**ASSIGNED TASK:** Using the records that appear below, write out exactly the lines from the one with "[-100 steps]" through the one with "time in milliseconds", keeping both end lines.

**INPUT:**
--------------------------------------------------

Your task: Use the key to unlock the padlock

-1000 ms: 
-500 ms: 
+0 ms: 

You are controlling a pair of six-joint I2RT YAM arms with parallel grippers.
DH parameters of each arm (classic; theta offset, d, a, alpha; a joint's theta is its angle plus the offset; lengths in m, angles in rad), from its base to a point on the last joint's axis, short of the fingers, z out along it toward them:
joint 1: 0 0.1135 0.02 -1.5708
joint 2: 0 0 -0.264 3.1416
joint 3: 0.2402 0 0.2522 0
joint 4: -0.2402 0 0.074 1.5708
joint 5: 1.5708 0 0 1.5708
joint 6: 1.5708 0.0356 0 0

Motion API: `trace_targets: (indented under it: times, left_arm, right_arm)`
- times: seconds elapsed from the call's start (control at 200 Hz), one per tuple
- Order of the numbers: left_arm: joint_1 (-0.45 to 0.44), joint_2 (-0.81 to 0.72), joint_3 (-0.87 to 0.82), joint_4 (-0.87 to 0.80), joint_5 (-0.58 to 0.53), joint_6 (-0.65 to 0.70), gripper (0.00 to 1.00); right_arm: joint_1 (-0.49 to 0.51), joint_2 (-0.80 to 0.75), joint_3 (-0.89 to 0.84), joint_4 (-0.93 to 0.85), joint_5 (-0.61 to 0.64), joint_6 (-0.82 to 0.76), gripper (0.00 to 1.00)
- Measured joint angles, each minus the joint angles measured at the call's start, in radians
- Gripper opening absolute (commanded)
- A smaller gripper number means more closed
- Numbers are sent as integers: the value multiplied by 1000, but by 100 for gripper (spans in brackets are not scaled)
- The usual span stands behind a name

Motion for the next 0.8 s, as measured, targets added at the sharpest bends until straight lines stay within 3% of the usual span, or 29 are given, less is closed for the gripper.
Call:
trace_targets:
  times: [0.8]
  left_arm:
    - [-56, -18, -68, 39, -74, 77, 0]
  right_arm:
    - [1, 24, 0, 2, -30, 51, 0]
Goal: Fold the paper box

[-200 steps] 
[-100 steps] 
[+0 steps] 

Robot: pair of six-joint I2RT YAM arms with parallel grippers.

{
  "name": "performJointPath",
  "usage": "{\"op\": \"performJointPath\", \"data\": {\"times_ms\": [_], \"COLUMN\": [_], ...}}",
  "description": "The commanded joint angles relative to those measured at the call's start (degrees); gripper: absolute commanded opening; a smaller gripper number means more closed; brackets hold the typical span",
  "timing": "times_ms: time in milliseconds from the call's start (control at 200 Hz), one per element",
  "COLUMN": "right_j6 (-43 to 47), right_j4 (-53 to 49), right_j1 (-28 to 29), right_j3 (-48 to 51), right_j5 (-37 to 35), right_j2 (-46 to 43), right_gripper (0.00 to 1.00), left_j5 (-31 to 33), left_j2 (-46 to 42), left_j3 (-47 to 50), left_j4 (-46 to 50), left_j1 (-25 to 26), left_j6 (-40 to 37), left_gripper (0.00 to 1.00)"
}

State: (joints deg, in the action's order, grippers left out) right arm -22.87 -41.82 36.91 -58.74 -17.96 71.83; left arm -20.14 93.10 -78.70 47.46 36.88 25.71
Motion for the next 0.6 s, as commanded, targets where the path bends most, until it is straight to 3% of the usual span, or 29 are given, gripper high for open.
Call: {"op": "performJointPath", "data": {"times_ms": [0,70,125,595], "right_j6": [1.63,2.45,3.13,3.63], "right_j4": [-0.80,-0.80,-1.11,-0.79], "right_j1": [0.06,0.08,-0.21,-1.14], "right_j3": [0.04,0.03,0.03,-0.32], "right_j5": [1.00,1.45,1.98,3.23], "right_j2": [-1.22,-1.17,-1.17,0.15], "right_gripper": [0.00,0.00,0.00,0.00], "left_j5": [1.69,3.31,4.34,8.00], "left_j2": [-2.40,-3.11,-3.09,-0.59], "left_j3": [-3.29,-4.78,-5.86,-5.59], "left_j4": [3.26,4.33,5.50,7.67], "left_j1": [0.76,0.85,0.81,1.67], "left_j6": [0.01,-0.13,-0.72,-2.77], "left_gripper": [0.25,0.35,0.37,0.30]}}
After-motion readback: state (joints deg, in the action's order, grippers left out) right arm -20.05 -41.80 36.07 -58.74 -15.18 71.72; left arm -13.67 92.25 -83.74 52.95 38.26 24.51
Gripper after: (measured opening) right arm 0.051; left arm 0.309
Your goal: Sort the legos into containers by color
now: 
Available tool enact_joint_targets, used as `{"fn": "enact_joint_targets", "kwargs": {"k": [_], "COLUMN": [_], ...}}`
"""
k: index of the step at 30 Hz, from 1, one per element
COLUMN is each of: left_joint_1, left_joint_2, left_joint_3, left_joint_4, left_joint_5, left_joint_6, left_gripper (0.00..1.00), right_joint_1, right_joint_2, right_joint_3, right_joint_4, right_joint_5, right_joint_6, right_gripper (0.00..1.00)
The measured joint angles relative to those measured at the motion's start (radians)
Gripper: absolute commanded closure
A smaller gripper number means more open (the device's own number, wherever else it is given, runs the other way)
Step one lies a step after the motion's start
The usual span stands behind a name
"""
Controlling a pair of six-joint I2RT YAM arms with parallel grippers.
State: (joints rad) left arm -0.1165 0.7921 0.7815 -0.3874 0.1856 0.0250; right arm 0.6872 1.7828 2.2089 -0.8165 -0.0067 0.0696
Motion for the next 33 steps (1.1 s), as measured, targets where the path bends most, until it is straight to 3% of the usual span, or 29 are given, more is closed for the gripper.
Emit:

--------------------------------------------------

**OUTPUT:**
[-100 steps] 
[+0 steps] 

Robot: pair of six-joint I2RT YAM arms with parallel grippers.

{
  "name": "performJointPath",
  "usage": "{\"op\": \"performJointPath\", \"data\": {\"times_ms\": [_], \"COLUMN\": [_], ...}}",
  "description": "The commanded joint angles relative to those measured at the call's start (degrees); gripper: absolute commanded opening; a smaller gripper number means more closed; brackets hold the typical span",
  "timing": "times_ms: time in milliseconds from the call's start (control at 200 Hz), one per element",

The exercise has been carried out completely.